The third chamber found that Italy's system of minimum prices for tobacco products was in violation of art. 9(1) ofDirective 95/59 on taxes other than turnover taxes which affect the consumption of manufactured tobacco. Commission v. Italy (FR)

General Court:

In Imperial Chemical Industries, the General Court examined the Commission's new competition decision, following the annulment of its earlier decision. This litigation started with a Commission Decision dated 19 December 1990, which was annulled by the CFI in case T-37/91 (29 June 1995) based on a procedural defect, a judgement that was upheld on appeal in case C-286/95 P (6 April 2000). The Commission then took a new decision (13 December 2000), which was anulled today as to the year 1983, and upheld for the remainder, meaning that the fine is now € 8 million instead of € 10 million. To be continued...

Opinions:

AG Cruz Villalón had two Belgian mobile telecom cases, where there were problems regarding the way the companies were compensated for their universal service obligation under Directive 2002/22. In Base et al. (NL, FR, DE) he concluded that the Belgians were not allowed to let the former monopolist do all the calculations regarding the "unfair burden" of art. 13 of the Directive, whereas in Commisison v. Belgium (NL, FR, DE) he argues that the rest of the Commission's arguments are not well founded.

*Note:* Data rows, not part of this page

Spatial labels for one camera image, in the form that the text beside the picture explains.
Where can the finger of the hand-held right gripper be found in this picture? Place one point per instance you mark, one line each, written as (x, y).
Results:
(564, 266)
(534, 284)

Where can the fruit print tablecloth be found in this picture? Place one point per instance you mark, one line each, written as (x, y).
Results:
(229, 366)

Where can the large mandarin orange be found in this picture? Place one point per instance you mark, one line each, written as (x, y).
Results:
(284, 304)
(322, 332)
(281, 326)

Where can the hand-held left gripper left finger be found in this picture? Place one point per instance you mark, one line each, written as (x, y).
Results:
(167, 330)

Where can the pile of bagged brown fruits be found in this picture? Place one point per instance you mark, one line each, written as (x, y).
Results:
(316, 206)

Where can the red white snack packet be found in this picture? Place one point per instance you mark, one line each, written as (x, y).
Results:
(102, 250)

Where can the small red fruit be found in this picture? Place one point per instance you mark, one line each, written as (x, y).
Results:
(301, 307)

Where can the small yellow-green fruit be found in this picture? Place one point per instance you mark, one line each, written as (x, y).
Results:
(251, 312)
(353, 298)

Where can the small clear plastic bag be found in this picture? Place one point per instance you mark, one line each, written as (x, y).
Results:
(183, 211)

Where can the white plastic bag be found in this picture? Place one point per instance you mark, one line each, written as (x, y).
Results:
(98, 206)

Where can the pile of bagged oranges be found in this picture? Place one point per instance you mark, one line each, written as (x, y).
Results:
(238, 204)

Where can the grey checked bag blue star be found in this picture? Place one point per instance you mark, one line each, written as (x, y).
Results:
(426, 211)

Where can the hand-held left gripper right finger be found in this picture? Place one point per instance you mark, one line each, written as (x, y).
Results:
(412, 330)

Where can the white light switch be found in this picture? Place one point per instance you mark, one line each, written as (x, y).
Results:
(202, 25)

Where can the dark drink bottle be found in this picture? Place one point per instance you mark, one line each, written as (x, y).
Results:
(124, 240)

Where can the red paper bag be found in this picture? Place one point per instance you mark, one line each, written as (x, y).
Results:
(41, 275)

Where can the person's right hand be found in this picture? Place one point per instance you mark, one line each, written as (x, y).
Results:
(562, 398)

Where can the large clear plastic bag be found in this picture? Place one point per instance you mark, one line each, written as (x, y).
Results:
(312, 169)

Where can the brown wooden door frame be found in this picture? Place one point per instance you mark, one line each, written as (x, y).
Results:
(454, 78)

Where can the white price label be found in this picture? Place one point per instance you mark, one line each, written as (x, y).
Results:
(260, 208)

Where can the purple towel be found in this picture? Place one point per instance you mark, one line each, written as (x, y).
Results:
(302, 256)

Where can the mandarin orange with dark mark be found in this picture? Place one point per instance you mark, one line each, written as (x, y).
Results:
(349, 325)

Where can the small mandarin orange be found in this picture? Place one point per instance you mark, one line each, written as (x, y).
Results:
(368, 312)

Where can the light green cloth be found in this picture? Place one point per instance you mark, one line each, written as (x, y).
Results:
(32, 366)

AG Mengozzi concluded that the UK was wrong to complain about Council Decision 2008/633/JHA. It was - he argued - legitimately a Schengen matter rather than a visa matter, meaning that the UK could lawfully be excluded from direct access to the Visa Information System. UK v. Council.

Also of possible interest is the fine that the Commission imposed on 17 bathroom equipment manufacturers, the biggest since Commissioner Almunia took over from mrs. Kroes. The fine would have been higher, but here, too, the poor economy had its influence. Several companies had their fines reduced to avoid bankrupting them. Cf. BBC.